I have been in a relationship for 4 years with the love of my life. When I saw him it was love at first sight. We clicked instantly. From the beginning he told me he was asexual, but that he was not opposed to sex. He told me when we did it he enjoyed the feeling, it was fun, and he liked seeing the expressions on my face. He told me I was the only one that had ever been able to get him hard, and when I wore lingerie for the first time he looked at me like I was the most beautiful person in the world.

 

Then things started to deteriorate. He started to pull back when I made advances, reacted negatively when I tried to look beautiful and sexy, and had very negative reactions when I asked for sex and intimacy. Then he told me he doesn’t actually like sex, he was pushing himself to please me, and it was hurting him. I feel like I was lied to. This wasn’t at all what he told me, what he showed me, before. I threw out all of my lingerie because it hurt just looking at it and the memories associated with them felt tainted. I feel like all the times he told me I was special and different from other people he dated was a lie and it makes me feel ugly and hurt.

 

We kept trying though.

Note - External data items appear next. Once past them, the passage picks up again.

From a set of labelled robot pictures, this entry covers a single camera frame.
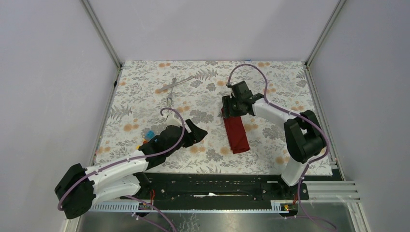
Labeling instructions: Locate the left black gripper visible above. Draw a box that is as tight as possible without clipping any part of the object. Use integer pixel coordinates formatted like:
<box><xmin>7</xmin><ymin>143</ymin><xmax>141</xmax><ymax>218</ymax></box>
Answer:
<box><xmin>165</xmin><ymin>118</ymin><xmax>207</xmax><ymax>157</ymax></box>

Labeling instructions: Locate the dark red cloth napkin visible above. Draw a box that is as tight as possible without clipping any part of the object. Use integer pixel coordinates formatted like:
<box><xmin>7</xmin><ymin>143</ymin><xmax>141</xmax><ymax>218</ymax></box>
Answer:
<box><xmin>223</xmin><ymin>116</ymin><xmax>250</xmax><ymax>154</ymax></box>

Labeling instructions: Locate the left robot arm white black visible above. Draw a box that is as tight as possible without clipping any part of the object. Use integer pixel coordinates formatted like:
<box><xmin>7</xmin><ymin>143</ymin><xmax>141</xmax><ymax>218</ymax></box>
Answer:
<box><xmin>54</xmin><ymin>119</ymin><xmax>208</xmax><ymax>219</ymax></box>

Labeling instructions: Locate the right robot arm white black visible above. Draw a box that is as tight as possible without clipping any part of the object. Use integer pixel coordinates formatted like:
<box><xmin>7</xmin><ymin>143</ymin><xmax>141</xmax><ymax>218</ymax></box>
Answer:
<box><xmin>222</xmin><ymin>81</ymin><xmax>328</xmax><ymax>199</ymax></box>

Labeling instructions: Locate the silver fork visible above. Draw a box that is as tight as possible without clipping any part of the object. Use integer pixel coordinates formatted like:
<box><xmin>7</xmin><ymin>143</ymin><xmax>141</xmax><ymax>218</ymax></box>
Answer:
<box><xmin>167</xmin><ymin>77</ymin><xmax>177</xmax><ymax>107</ymax></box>

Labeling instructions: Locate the colourful toy block car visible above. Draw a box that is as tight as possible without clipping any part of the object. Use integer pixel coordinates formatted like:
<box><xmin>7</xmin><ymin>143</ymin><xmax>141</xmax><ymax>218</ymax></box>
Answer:
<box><xmin>143</xmin><ymin>130</ymin><xmax>156</xmax><ymax>144</ymax></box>

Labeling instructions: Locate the silver knife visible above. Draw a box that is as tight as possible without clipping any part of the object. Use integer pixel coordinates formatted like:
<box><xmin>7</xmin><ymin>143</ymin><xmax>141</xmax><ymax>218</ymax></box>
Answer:
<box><xmin>158</xmin><ymin>75</ymin><xmax>195</xmax><ymax>92</ymax></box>

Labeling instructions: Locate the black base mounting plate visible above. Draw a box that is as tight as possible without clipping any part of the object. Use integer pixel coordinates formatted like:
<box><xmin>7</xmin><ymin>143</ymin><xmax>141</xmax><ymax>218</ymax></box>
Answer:
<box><xmin>134</xmin><ymin>173</ymin><xmax>298</xmax><ymax>206</ymax></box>

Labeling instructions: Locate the floral patterned tablecloth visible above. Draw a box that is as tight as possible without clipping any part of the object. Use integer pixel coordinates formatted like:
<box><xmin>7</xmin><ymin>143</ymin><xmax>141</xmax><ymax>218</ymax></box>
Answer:
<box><xmin>94</xmin><ymin>60</ymin><xmax>314</xmax><ymax>174</ymax></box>

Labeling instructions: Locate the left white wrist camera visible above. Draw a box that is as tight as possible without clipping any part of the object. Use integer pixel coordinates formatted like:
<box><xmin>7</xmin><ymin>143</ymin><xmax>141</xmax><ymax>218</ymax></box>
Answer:
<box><xmin>165</xmin><ymin>115</ymin><xmax>182</xmax><ymax>127</ymax></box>

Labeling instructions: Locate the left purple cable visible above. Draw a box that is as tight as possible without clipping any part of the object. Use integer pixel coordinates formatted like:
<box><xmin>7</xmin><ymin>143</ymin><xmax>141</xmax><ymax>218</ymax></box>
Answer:
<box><xmin>57</xmin><ymin>107</ymin><xmax>187</xmax><ymax>232</ymax></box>

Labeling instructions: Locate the slotted cable duct rail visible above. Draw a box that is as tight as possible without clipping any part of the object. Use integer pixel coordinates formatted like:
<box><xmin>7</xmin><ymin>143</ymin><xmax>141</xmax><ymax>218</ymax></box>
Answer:
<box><xmin>89</xmin><ymin>199</ymin><xmax>290</xmax><ymax>215</ymax></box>

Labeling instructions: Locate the right aluminium frame post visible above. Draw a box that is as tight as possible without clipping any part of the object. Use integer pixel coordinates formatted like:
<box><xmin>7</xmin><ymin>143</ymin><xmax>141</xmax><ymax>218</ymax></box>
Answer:
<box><xmin>305</xmin><ymin>0</ymin><xmax>347</xmax><ymax>66</ymax></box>

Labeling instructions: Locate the aluminium frame post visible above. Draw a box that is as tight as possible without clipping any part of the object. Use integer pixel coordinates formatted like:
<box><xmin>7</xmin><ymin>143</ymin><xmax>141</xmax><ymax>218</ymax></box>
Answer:
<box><xmin>305</xmin><ymin>0</ymin><xmax>347</xmax><ymax>66</ymax></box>
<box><xmin>80</xmin><ymin>0</ymin><xmax>122</xmax><ymax>69</ymax></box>

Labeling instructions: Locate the left aluminium frame post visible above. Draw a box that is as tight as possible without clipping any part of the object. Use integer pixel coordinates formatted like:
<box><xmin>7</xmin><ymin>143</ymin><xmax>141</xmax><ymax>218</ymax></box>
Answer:
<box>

We went to therapy, bought hundreds of dollars worth of sex toys to make sex “easier” on him (which made me feel like he didn’t even want to touch me), we talk things out, he tried viagra and testosterone, I tried having a friend with benefits, and now we’re at a point where there is no sex at all. The most intimacy I get from him are hugs, kisses, and cuddling occasionally. He’s perfectly happy with that and now I’m expected to make the changes, to figure out if having an open relationship would help me, masterbate more, something but it’s all me that has to change when I have pushed myself to the breaking point for him. Every time I get rejected I feel like I don’t matter, my needs don’t matter, that I compromise for him but I’m not worth compromising for, and like my throat is tight and my chest feels like someone stepped on it. I end up crying every time. And I do know that no means no so I do back off.

 

Even with all that we still love each other. I love the feeling of his arms around me and the way he smells even when he’s sweaty XD! I love seeing him smile and hearing his laugh. I love the feeling of making him happy. When he’s asleep I stare at him because he’s just so precious to me, like a total creeper. We talk for hours, like all the same things, are always there to support each other, and we can’t help but say “I love you” a million times a day even after all this time. I’m still totally in love with him and I can’t imagine my future without him.

 

But I don’t know what to do anymore! What can we do to make each other happy? What do I do when sex isn’t just sex to me but a part of expressing and feeling love? How can I satisfy my own needs? Are there ways to compromise when he doesn’t want to do anything sexual? Is it possible to find a way for him to satisfy my needs while not having him feel terrible? How do we make this work? (And we both want to make our relationship work.) I’m desperately looking for options and solutions that don’t involve breaking up.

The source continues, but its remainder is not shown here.